The songs in the opera reflect Chinese ideas in art principles: "Perfect music first shapes itself accordig to a human standard; then it follow the lines of the divine, then it proceeds in harmony with the five virtues; then it passes into spontaneity." (translated from "Zhuangzi", a Chinese Classic literature Manuscript".

From the time of the great philosopher Confucius(551-479 BC, 300 hundred years before Qin Dynasty ), music took a new extension and was considered one of the Six Fundamental Factors in Education(respect, music, sportsmanship, charioteering, literature and mathematics). This place of honor for Music had a great influence in China for many centuries. Confucius, who lived at a period of warring states, felt that it was only through music that one could find peace and unity. This was the"supreme harmony" he had in his mind. There should be harmony at home, harmony between families, and harmony between the emperor and the people.

Music was also indissolubly bound up with the morality of the people. In the Western world, music was also an essential part of Greek education. Solon held that music would give the Athenian youth moral sturdiness and an ordered mind. When a country is troubled, , the music of it is disturbed and tormented. When a country is decadent, its music is sad and anxious. Plato actually gave the same opinion as Confucius that music affected considerably the constitution of the State.

Well, I wonder if the Chinese music nowadays reflect the state and position of China, as described in Confucius' theories.I suppose the present and future of Chinese music lies entirely in the hands of Chinese. In this age when time and space are no longer obstacles to a freer communication of ideas and intermingling of cultures, and when everything is being revalued, the best points of one culture should be appreciated and absorbed by another. Among Chinese musicians today, there are conservatives and liberals. There are those who want to retain ancient Chinese in its purest form, considering Western music a menace, and there are those who consider that Western music is the only thing, because they are dissatisfied with a music that has not developed beyond the stage of pure melody into beauties and complexities of harmony and counterpoint. And of course, there are those, like Tan, who aim at choosing the middle path of maintaining the best and incorporating the new, which I think, is a point of view that will supersede the others.

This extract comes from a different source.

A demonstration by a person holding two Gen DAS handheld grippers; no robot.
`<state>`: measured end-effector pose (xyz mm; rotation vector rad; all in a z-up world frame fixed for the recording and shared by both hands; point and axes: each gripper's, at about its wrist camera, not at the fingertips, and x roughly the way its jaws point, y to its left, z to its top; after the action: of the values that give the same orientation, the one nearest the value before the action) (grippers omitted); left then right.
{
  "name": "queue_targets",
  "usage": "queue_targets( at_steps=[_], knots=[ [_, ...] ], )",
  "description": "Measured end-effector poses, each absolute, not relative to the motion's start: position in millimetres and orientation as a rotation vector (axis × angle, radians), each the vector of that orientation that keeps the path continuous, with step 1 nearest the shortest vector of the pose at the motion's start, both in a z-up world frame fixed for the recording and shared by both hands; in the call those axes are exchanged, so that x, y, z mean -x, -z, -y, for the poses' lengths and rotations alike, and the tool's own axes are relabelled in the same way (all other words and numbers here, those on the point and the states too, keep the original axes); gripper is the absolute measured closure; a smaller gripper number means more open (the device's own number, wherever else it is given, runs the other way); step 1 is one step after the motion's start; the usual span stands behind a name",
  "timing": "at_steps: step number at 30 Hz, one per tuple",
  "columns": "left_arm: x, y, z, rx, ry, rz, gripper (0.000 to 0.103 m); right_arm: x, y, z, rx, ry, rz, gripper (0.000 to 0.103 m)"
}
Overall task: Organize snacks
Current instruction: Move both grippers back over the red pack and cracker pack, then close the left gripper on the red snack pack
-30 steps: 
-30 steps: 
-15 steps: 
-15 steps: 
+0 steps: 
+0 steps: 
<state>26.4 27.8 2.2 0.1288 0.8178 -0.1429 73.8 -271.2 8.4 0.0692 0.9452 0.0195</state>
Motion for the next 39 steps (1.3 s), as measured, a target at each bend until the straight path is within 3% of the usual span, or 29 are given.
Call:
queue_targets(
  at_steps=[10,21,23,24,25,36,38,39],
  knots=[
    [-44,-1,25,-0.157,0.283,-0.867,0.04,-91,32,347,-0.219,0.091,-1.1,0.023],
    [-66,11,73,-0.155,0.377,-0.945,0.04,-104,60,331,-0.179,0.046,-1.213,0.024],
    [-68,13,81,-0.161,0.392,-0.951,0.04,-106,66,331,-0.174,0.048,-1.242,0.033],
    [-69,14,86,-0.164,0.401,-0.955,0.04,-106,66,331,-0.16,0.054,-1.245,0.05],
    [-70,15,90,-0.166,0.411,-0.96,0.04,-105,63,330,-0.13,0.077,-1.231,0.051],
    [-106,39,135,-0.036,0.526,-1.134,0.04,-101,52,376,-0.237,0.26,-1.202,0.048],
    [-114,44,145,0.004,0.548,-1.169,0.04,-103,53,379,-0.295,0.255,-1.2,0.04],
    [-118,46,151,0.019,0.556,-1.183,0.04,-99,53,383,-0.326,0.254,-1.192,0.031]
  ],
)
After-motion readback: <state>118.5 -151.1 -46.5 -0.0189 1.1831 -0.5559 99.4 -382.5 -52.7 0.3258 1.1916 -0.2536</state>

Chinese music, as known, tend to be composed purely of melody, rhythm and form,without any harmony or counterpoint. The nearest approach to counterpoint is the blending together of two versions of the same melody resembling, in a way "Florid descant" of western music, a form used mainly between the 12th and 16th centuries, which was later gradually displaced by counterpoint as the development of music advanced. For this reason,, Western music with its superior development along harmonic, contrapuntal and orchestral lines, with definite sciences in these directions, is exerting a marked influence in chinese music scene. Take myself for example, I learned to play piano and jazz drums since I was a child, and it wasn't until I went to college that I picked up "Guqin"(a chinese zither like musical instrument.)It was because nearly all the schools in china teach only western music. Another reason is perhaps that the
existence of any art or conscious system of musical composition among the Chinese has either been denied or wholly unrecognized during modern political and literary movements in China, such as the"culture revolution".

I am hoping that, one day, there may be a national Chinese school of music, in the sense that school means a distinctive syle of expression. It will exclude all those who, over-weighted with a Western musical education, are almost completely unable to express themselves in any but a purely western idiom and style. Those who have little, or no practical acquaintance with Chinese instruments miss some of the most characteristic expressions of style in Chinese music and are hasty and unwise in advocating a wholesale adoption of western musical instruments in spite of several points of superiority in the latter. I believe, as Vaughan Williams once said," Any school of National Music must be fashioned on the basis of the raw material of its own national song."